I look at being prepared as merely doing what is prudent and smart - doing what people often did for themselves and their families before the modern, just-in-time inventory way of doing business inevitably worked its way into our personal, family lives - to the latter's detriment.
Some of us always understood that we all should be as prepared for bad times as is reasonably possible, if only to help out the entire community by not being an undue burden to the rest of the recovery efforts, whatever the nature of the disaster. It's not about being a political kook or having so much doubt in our government as to have open contempt for it. Rather, it's being responsible, pro-community, and smart.
I guess the likes of The Times and other, "progressive" people are finally figuring this out. It's about time.
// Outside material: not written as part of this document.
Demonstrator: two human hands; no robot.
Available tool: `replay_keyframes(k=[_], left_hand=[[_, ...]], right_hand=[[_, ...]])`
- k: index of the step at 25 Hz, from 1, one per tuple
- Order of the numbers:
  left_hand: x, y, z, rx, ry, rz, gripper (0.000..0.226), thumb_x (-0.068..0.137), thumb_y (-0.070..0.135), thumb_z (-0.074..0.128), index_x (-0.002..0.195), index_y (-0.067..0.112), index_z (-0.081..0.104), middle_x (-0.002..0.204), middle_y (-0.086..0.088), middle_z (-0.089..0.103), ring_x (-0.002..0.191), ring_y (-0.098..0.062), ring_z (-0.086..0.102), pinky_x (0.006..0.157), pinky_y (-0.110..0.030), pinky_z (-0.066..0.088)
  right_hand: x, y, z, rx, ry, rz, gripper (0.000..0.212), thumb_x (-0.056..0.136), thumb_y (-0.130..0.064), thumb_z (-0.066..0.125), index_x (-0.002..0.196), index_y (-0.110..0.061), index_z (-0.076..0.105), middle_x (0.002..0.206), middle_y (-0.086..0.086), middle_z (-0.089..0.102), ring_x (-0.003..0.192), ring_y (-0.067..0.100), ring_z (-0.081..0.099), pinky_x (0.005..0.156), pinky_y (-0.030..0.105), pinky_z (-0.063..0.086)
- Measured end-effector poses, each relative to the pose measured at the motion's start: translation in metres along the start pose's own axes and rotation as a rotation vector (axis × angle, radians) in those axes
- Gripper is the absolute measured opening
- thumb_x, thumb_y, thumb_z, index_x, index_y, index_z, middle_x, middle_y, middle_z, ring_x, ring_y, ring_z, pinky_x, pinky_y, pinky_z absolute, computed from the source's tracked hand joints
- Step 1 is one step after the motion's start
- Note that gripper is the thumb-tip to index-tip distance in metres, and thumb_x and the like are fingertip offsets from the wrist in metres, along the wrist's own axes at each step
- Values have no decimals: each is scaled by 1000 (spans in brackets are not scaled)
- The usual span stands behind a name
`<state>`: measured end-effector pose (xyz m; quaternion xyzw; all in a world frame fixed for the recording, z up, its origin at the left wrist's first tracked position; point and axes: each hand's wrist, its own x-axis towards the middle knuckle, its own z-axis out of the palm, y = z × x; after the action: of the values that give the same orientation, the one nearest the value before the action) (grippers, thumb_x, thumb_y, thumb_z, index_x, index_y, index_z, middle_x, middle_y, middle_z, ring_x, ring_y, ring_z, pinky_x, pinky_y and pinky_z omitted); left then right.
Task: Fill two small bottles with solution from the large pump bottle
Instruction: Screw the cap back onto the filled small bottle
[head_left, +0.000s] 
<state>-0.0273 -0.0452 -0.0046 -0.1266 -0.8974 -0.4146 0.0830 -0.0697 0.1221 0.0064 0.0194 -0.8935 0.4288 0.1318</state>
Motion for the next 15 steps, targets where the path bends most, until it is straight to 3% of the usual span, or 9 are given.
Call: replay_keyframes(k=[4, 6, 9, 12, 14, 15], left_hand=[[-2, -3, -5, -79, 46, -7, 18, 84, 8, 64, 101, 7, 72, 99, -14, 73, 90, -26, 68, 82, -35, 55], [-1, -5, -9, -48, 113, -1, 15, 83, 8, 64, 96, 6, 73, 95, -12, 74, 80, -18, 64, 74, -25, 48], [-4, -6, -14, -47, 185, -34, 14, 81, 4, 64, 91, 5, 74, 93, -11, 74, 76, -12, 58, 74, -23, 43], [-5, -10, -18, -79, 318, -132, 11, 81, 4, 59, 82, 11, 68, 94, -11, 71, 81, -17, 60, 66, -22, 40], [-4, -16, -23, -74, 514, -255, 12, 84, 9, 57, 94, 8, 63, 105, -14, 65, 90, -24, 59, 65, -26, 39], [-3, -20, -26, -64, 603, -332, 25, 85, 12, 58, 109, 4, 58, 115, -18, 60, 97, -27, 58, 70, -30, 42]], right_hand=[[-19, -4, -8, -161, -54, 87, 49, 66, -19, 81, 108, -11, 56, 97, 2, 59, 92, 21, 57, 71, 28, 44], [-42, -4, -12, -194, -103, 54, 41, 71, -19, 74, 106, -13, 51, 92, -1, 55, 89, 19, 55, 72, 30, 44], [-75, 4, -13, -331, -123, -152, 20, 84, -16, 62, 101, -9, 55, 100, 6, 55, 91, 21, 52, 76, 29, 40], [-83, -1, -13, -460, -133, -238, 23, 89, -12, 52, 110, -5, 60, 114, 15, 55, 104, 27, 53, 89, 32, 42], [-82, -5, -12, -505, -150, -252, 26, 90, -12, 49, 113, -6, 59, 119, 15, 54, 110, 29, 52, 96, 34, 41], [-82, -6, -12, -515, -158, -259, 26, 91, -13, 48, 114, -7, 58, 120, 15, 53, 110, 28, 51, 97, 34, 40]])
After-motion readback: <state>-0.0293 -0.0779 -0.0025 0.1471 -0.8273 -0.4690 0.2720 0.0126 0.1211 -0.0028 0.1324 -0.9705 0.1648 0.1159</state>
As for wildlife returning to the exclusion zone around Chernobyl, the whole thing reminds me of the woman who supposedly rode through the area on her motorcycle, taking pictures to document the area. As most here probably know, the woman behind the www.kidofspeed.com website perpetrated one of the Internet's better known hoaxes, as there was no actual motorcycle trip. She, or somebody, had merely lifted photographs from various Soviet and Russian sources. Nevertheless, that website and the very real photographs contained within got me thinking several years ago about the whole impact of a large scale radiation release on the natural environment and indeed, wildlife on the whole, seem to thrive.
Still, there are many questions.
While species such as wolves and other large mammals have done well, are we sure individual animals haven't suffered, meaning either painful lives, and/or living very short lives? I'm guessing that reproduction within a species is keeping ahead of increased individual mortality and mutation. That might be an acceptable outcome for a population of wolves, but probably not for a city full of humans. For that matter, all I've really read about is the proliferation of wolves.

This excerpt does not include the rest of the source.